O professor do Instituto de
Economia da Universidade Estadual de Campinas (Unicamp) Pedro Rossi atacou a
"falácia" da "reforma" como pré-condição para a retomada do
crescimento econômico, alardeada por dez entre dez "especialistas" na
imprensa tradicional. Sem pluralidade no debate, falta alguém para dizer o
óbvio: que a proposta de reforma é "contracionista".
"Qualquer proposta de
reforma que corta gastos, limita as transferências e aumenta impostos, é
contracionista. Reduz, portanto, o crescimento econômico, no curto, médio e
longo prazo. A reforma não vai gerar o crescimento esperado. Esse discurso
é baseado em mitos, que são facilmente desmontados", afirmou Rossi.
Um dos mitos, segundo ele, é que
a reforma aumentaria a confiança do mercado. "O empresário não investe
porque o governo cortou gastos. O empresário investe quando tem demanda. Isso
significa que o governo não pode cortar gastos? É claro que não. Depende do
momento. Num momento de crise, quando os empresários não investem e a população
não consome, é quando o governo deve gastar. Se cortar gastos, reforça a crise.
É o que estamos vivendo nesse ciclo vicioso da austeridade."
O economista Eduardo Moreira,
que já atuou no mercado financeiro, lembra que a lógica do governo com a
reforma é fazer o "enxugamento da dívida pública". O problema,
segundo ele, é que o pagamento da dívida tem um "multiplicador"

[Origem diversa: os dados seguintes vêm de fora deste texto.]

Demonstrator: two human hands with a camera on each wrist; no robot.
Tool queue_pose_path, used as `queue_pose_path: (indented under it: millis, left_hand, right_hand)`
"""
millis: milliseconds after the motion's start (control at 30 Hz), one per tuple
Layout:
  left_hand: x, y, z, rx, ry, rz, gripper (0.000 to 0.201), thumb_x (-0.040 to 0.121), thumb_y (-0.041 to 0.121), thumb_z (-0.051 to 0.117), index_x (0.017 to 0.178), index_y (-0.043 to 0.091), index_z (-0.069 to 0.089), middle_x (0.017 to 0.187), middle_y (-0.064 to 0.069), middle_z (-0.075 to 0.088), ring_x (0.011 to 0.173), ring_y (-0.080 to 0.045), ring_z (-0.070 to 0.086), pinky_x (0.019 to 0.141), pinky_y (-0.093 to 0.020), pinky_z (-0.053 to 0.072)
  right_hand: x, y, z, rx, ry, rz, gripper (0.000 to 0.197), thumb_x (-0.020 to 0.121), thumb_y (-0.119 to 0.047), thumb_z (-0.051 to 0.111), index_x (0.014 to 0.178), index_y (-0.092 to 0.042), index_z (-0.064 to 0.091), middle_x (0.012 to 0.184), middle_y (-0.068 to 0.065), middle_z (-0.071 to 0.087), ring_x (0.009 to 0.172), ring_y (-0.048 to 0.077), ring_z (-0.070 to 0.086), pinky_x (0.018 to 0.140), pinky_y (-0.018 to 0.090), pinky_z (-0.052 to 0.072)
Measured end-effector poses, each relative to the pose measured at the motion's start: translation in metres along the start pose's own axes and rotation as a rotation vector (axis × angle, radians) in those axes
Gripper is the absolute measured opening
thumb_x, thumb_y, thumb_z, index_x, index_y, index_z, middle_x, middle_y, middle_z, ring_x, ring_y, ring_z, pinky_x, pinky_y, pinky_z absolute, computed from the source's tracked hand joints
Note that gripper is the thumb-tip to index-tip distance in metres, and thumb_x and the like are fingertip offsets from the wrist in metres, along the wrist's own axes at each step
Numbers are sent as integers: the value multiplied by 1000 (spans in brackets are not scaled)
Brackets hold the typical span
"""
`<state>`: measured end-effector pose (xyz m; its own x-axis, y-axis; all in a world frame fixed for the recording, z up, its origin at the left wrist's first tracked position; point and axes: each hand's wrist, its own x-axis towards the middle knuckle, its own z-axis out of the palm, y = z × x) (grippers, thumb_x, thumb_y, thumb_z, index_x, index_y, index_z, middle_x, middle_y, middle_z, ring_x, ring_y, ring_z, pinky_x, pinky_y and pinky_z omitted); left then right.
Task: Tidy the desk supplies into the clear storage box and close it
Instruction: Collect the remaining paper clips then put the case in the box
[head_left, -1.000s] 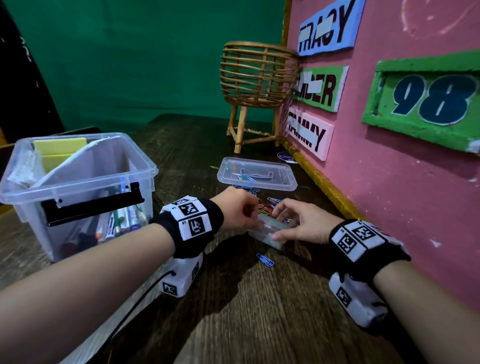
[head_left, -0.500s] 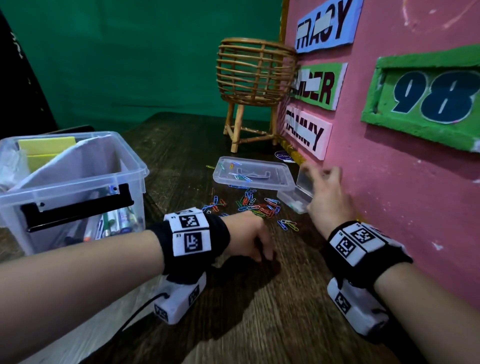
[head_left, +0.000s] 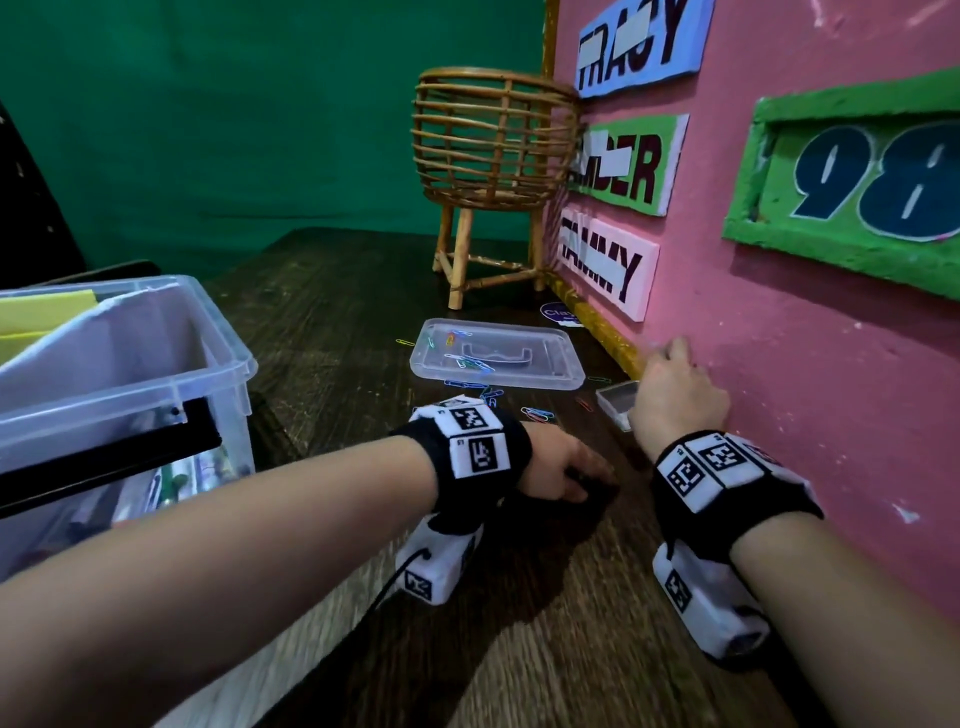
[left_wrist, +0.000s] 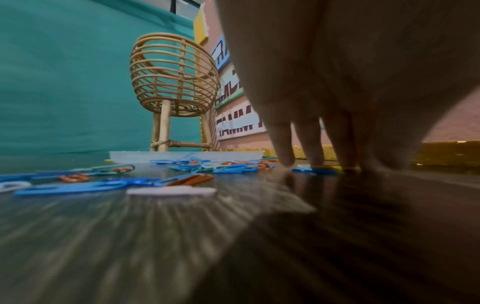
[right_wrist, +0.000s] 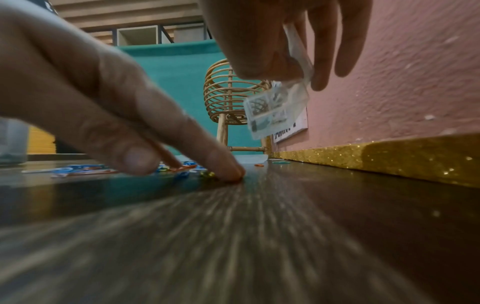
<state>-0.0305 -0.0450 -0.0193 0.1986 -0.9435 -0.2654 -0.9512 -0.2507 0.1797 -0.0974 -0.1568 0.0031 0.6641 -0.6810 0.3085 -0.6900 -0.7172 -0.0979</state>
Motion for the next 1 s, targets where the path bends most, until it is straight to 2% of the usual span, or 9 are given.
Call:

(quanto o capital investido acumula de retorno) abaixo de um – ou 0,71, segundo
o padrão adotado pelos economistas. "O problema é que quando a gente
enxuga, a gente para de crescer. Em nenhum lugar da Constituição diz que
essa dívida financeira é mais importante que a dívida em saúde, moradia e
educação que temos com cada cidadão brasileiro."
Segundo a economista da
consultoria Necton Camila de Caso, a reforma do governo Bolsonaro é racista,
"porque prejudica principalmente trabalhadoras e trabalhadores negros
que sofrem muito mais com o desemprego, precarização e informalidade no mercado
de trabalho." Com base em dados da Pesquisa Nacional por Amostra de
Domicílios (Pnad, do IBGE), ela citou que boa parte da população
negra vive na informalidade, e esse grupo responde por quase 60% dos
desocupados do país, o que quer dizer que terão muito mais dificuldade de
cumprir os critérios de tempo de contribuição definidos na dita
"reforma".
Por fim, os economistas
da Unicamp Eduardo Fagnani e Guilherme Mello também
ressaltaram que as mudanças nas aposentadorias delineadas por Guedes são
"mais uma peça" no processo de destruição do Estado Brasileiro e
"o maior ataque contra o povo brasileiro em toda a nossa história".